Brief:
Identify each line below containing the string "frame" and copy it.
Extracted information section start
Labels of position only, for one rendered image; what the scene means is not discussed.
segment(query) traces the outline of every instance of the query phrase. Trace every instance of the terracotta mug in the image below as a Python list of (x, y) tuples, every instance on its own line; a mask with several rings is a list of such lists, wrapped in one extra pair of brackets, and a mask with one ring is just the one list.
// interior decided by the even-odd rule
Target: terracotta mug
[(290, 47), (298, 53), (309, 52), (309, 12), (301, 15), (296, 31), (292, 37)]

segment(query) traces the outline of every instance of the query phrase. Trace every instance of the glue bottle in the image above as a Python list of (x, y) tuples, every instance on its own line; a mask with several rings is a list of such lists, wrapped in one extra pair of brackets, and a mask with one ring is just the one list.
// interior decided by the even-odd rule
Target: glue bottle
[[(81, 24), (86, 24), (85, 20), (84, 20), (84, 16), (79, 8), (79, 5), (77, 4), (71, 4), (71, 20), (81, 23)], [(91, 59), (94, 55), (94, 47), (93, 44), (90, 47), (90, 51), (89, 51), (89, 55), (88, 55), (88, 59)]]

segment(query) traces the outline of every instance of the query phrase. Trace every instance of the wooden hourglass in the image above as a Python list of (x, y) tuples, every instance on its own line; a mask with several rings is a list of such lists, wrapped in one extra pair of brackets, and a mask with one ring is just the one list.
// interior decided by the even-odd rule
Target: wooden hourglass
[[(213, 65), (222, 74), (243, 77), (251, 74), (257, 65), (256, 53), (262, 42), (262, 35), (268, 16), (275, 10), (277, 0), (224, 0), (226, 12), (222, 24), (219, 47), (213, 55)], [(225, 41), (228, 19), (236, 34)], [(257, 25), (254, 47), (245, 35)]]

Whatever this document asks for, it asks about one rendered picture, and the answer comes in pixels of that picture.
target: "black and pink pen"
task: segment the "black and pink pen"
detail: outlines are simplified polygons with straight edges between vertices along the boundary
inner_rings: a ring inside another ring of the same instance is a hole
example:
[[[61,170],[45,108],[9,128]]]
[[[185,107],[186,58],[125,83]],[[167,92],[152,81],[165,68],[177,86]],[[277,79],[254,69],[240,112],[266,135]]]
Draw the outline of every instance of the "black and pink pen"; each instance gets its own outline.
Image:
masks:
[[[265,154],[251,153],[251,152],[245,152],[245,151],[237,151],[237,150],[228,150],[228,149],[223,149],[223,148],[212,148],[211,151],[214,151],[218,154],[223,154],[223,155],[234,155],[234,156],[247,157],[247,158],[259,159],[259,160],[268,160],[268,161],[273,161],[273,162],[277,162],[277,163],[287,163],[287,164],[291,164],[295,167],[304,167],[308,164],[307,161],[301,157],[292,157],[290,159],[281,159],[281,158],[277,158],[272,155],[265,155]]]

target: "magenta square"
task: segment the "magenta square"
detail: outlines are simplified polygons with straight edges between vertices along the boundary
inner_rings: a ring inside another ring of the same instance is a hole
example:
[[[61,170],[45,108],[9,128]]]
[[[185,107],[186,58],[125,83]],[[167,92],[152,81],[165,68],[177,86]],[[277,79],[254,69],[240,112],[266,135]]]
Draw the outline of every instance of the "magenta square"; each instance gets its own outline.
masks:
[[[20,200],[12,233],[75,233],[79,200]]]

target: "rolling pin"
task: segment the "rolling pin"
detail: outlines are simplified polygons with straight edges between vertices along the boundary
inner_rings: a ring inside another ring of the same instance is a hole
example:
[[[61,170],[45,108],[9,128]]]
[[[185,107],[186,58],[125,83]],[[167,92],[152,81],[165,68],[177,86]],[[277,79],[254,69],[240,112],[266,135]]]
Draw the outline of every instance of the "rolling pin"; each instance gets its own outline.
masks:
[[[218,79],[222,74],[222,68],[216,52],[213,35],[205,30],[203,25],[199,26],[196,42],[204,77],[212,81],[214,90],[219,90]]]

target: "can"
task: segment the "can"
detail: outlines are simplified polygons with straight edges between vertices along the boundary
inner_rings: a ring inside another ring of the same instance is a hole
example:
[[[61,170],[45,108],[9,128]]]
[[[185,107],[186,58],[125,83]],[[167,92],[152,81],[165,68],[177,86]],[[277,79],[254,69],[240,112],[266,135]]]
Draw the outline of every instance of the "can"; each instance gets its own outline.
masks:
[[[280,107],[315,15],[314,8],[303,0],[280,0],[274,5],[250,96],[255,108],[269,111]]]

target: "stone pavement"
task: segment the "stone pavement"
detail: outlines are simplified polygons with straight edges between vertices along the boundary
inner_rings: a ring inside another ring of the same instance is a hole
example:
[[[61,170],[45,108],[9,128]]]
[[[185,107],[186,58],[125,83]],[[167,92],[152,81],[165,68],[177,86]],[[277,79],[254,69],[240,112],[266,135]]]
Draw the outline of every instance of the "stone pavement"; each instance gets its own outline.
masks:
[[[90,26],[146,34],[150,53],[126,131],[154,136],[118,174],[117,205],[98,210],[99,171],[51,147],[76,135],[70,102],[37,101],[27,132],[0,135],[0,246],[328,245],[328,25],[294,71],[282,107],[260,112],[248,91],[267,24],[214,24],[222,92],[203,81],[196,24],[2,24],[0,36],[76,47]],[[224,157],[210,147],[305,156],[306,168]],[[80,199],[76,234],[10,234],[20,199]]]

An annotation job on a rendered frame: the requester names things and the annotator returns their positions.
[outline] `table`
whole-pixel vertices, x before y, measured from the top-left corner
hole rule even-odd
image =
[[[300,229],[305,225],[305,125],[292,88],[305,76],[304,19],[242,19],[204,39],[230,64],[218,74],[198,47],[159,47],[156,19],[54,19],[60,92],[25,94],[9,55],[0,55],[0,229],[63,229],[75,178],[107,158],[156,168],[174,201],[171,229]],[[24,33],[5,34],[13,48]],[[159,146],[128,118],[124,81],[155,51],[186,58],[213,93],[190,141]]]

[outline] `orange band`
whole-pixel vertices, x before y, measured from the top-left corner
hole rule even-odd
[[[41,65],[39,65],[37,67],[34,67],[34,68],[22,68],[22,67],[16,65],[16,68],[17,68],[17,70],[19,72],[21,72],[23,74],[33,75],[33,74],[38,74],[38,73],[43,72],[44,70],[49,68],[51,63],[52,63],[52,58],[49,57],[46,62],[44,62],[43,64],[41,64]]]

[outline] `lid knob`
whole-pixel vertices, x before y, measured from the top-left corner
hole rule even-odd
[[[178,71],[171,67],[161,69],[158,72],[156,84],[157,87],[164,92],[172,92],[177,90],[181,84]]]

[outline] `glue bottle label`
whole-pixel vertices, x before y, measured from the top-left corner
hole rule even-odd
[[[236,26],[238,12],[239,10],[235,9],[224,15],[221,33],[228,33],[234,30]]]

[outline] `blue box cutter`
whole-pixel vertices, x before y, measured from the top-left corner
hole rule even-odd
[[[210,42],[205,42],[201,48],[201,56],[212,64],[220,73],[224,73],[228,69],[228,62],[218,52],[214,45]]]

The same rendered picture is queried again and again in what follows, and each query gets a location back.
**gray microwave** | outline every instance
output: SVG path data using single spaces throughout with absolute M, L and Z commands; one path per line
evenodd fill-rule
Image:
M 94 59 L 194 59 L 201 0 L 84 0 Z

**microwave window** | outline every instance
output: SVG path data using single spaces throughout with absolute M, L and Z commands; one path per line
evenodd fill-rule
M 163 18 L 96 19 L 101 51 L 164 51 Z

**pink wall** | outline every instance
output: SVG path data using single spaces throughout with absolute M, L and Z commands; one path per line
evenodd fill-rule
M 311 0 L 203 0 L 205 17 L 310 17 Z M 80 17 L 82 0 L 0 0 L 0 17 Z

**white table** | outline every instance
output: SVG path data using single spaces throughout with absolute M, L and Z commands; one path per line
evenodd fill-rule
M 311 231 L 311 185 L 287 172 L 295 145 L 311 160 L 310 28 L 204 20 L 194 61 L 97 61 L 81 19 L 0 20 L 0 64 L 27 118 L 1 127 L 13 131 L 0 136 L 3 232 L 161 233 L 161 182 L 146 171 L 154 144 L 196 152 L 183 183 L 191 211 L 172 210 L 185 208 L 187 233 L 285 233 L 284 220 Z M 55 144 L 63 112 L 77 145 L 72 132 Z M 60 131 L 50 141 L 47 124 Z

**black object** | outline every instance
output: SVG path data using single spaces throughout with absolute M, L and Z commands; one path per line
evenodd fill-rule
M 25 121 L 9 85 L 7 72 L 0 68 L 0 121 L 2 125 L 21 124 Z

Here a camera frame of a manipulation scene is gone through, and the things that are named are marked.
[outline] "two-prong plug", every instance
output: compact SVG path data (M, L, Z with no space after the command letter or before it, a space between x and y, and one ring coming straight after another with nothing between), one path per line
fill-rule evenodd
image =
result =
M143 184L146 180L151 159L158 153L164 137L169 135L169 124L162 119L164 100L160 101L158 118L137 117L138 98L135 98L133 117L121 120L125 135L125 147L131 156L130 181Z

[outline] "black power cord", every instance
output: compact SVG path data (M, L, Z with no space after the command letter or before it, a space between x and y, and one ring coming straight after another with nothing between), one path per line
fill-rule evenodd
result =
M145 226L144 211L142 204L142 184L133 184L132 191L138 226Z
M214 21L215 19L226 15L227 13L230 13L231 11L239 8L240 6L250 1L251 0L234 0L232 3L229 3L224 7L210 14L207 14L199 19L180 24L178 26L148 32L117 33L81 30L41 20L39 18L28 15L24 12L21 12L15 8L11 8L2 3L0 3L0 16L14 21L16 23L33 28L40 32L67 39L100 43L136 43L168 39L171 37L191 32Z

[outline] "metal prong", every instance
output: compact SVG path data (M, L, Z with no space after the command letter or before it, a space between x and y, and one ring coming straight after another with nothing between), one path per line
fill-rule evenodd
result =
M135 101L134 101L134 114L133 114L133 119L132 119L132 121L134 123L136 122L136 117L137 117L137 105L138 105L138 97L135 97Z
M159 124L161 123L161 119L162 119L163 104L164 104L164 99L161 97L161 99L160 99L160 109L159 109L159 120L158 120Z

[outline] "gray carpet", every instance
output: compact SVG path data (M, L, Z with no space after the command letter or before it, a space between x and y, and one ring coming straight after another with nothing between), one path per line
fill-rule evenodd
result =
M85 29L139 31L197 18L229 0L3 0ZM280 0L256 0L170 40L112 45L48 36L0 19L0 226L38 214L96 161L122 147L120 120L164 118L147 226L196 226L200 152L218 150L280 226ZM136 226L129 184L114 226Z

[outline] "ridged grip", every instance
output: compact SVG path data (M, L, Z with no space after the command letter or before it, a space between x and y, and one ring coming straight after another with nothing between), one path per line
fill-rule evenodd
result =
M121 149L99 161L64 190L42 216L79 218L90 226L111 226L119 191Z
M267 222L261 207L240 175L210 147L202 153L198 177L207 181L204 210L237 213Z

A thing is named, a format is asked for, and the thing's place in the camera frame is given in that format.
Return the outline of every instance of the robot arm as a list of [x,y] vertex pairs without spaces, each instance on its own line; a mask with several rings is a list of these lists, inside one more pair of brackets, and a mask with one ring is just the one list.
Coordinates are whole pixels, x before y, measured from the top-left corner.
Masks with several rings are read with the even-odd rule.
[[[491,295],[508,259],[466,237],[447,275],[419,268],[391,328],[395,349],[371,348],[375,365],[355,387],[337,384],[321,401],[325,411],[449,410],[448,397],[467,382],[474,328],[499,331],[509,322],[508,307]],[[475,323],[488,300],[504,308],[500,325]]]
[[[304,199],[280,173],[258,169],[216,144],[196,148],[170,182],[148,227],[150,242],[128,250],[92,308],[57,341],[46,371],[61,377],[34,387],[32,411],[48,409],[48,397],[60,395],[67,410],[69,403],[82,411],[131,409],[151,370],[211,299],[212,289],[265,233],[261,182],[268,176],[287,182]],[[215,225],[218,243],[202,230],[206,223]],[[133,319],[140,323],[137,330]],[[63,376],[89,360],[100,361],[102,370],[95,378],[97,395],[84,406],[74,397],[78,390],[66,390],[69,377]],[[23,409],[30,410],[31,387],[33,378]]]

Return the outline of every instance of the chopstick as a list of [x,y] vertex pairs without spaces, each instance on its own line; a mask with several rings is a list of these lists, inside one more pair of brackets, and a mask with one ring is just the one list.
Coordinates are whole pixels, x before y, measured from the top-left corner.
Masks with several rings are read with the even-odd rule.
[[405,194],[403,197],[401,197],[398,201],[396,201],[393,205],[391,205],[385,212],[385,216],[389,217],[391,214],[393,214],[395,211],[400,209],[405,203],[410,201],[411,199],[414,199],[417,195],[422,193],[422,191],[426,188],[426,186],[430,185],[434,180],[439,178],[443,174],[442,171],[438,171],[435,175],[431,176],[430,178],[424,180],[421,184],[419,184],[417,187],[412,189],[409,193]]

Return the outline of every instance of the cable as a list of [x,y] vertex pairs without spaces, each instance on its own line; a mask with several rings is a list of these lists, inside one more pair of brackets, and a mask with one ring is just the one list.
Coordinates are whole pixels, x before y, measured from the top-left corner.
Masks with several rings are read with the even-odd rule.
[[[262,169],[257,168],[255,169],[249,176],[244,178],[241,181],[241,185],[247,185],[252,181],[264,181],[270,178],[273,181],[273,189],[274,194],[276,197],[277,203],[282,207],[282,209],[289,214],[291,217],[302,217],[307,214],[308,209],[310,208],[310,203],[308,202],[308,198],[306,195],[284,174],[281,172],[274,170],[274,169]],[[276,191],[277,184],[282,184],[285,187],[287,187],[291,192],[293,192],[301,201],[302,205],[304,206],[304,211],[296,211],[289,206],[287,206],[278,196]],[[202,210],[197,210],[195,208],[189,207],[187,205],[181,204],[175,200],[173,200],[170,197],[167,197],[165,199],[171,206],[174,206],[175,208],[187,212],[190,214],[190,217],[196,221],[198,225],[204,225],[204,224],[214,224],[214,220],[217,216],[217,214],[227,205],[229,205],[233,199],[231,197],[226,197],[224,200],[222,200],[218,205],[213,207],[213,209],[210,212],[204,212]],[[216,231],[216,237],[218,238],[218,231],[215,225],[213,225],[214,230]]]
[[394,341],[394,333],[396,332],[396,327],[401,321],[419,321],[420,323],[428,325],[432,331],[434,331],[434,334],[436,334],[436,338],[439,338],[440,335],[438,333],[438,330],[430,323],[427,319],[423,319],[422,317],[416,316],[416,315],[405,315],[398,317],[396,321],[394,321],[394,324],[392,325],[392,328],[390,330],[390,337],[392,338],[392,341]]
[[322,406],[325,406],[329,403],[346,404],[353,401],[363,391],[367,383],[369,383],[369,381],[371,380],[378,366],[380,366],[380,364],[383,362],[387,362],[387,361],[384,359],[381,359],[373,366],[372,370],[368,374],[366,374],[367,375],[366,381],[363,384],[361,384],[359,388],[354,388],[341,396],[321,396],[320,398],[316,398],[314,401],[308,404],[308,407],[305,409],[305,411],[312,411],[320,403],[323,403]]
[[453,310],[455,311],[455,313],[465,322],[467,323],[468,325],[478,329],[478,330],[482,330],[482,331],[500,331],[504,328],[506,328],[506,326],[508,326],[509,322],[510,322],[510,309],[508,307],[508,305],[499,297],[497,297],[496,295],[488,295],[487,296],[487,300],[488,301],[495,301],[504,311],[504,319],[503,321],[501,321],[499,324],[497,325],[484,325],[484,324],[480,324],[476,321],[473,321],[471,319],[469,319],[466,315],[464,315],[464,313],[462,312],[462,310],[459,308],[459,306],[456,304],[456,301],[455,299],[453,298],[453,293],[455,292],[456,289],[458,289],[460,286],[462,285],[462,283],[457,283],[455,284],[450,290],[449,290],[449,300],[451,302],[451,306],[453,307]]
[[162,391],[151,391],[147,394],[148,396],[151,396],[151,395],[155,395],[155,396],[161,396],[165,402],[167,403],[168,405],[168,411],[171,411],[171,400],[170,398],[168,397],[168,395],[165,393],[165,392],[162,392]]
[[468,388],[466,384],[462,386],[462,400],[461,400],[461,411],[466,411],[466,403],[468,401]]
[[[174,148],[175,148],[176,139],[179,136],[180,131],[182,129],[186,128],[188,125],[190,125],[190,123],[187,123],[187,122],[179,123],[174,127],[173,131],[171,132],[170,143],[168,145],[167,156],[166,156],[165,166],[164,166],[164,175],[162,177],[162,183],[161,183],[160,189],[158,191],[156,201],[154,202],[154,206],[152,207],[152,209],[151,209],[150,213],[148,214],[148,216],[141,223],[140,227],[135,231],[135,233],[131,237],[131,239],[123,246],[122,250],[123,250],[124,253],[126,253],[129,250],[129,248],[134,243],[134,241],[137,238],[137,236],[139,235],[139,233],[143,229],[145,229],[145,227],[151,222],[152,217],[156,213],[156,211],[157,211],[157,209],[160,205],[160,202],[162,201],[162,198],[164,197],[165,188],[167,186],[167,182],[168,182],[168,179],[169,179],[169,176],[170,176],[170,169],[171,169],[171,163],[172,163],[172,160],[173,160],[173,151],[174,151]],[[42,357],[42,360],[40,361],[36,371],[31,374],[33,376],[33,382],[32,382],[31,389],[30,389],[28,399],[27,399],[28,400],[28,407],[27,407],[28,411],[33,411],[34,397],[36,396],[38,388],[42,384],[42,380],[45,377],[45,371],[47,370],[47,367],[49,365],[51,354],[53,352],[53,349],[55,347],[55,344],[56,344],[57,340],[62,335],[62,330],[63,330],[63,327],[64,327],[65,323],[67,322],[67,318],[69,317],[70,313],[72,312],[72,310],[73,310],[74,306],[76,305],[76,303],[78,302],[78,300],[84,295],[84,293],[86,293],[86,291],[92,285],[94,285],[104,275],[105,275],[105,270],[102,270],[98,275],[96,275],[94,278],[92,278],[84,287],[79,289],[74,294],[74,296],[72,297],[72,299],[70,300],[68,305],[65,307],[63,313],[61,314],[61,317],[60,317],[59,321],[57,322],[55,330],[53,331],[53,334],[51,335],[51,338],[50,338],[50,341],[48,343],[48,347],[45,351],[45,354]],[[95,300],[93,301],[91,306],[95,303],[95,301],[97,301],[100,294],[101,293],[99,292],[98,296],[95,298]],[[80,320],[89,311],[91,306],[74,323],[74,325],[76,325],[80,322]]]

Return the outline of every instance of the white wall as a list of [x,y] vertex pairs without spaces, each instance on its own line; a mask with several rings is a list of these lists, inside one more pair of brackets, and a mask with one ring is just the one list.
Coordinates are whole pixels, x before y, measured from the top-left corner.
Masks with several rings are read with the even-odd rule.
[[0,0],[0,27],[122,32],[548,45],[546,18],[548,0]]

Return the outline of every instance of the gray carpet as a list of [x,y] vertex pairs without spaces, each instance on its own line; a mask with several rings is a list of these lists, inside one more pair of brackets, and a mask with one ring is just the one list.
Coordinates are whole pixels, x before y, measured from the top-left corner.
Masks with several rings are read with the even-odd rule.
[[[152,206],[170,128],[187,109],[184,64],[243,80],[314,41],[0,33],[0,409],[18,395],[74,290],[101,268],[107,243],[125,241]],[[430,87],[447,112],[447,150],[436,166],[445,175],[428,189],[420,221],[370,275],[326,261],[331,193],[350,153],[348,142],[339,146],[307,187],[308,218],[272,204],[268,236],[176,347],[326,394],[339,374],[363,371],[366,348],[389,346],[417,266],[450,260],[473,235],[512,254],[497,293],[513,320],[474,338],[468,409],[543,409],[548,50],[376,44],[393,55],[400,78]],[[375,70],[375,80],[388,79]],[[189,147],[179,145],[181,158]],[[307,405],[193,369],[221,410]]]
Extracted information section end
Expected output:
An annotation job on a rendered frame: the requester names things and the annotator returns their positions.
Here a camera frame of a manipulation scene is gone through, and the things that are named are marked.
A thing is named, a format is asked for, and the thing's place in the camera frame is given in that format.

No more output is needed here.